Assigned task: From the records below, print exactly the lines starting at the one containing "(313, 169): 103, 85, 104" and ending at the one containing "A page of spatial", ends included, and nothing else.
%%
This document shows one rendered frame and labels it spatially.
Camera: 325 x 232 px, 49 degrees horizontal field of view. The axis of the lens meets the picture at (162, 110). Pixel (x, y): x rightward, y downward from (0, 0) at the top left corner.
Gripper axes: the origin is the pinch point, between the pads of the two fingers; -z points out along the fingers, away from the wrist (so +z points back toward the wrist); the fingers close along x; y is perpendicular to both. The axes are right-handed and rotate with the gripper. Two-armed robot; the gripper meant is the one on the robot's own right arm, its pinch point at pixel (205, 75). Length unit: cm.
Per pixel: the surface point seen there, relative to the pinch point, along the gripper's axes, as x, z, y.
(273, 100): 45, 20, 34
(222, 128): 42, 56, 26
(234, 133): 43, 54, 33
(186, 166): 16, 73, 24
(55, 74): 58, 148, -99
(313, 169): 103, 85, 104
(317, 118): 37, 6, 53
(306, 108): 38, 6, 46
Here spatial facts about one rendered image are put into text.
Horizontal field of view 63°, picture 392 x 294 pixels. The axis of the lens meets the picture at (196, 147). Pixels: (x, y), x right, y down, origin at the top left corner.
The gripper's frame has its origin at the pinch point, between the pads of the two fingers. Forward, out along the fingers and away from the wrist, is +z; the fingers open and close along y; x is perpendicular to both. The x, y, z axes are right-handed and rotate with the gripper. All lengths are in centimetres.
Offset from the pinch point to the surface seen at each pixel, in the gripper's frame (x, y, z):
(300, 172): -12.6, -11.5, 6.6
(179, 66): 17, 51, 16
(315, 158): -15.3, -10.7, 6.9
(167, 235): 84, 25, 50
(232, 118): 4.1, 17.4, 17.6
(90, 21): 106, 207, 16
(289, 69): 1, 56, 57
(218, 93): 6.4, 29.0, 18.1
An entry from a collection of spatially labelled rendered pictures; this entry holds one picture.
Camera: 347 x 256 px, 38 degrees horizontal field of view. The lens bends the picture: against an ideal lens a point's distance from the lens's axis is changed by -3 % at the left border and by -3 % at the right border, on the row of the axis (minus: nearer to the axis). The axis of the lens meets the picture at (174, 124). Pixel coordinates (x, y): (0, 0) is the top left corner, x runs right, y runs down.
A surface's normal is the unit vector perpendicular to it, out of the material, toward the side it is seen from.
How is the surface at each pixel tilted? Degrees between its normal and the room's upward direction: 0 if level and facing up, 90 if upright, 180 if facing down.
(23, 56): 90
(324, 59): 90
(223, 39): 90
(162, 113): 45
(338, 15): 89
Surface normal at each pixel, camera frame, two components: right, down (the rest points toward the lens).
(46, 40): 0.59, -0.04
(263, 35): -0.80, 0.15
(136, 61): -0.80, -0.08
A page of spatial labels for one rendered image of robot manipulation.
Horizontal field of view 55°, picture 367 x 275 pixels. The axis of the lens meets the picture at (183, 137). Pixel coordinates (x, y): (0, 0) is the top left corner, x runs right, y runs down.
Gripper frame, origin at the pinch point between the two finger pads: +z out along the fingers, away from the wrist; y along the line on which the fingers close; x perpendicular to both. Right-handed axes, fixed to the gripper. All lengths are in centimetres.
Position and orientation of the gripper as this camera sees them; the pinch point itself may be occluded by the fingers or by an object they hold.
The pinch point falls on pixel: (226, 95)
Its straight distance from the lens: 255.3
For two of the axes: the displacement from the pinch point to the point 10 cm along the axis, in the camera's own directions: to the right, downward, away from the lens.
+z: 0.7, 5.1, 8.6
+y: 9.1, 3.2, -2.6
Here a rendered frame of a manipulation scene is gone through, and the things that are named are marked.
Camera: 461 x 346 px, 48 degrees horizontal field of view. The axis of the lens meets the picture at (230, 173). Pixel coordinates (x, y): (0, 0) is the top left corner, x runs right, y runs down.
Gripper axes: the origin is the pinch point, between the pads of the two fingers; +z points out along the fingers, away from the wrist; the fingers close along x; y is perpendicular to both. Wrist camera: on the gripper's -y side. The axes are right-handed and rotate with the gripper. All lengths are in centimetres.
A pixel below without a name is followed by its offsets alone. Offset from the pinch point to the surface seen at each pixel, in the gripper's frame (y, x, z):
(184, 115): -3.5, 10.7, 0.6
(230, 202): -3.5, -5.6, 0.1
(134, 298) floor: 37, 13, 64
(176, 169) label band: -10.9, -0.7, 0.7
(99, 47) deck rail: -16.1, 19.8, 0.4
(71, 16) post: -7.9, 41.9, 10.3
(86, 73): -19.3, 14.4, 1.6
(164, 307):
%%
Your response:
(313, 169): 103, 85, 104
(317, 118): 37, 6, 53
(306, 108): 38, 6, 46
Here spatial facts about one rendered image are put into text.
Horizontal field of view 63°, picture 392 x 294 pixels. The axis of the lens meets the picture at (196, 147). Pixels: (x, y), x right, y down, origin at the top left corner.
The gripper's frame has its origin at the pinch point, between the pads of the two fingers. Forward, out along the fingers and away from the wrist, is +z; the fingers open and close along y; x is perpendicular to both. The x, y, z axes are right-handed and rotate with the gripper. All lengths are in centimetres.
Offset from the pinch point to the surface seen at each pixel, in the gripper's frame (x, y, z):
(300, 172): -12.6, -11.5, 6.6
(179, 66): 17, 51, 16
(315, 158): -15.3, -10.7, 6.9
(167, 235): 84, 25, 50
(232, 118): 4.1, 17.4, 17.6
(90, 21): 106, 207, 16
(289, 69): 1, 56, 57
(218, 93): 6.4, 29.0, 18.1
An entry from a collection of spatially labelled rendered pictures; this entry holds one picture.
Camera: 347 x 256 px, 38 degrees horizontal field of view. The lens bends the picture: against an ideal lens a point's distance from the lens's axis is changed by -3 % at the left border and by -3 % at the right border, on the row of the axis (minus: nearer to the axis). The axis of the lens meets the picture at (174, 124). Pixel coordinates (x, y): (0, 0) is the top left corner, x runs right, y runs down.
A surface's normal is the unit vector perpendicular to it, out of the material, toward the side it is seen from.
How is the surface at each pixel tilted? Degrees between its normal and the room's upward direction: 0 if level and facing up, 90 if upright, 180 if facing down.
(23, 56): 90
(324, 59): 90
(223, 39): 90
(162, 113): 45
(338, 15): 89
Surface normal at each pixel, camera frame, two components: right, down (the rest points toward the lens).
(46, 40): 0.59, -0.04
(263, 35): -0.80, 0.15
(136, 61): -0.80, -0.08
A page of spatial labels for one rendered image of robot manipulation.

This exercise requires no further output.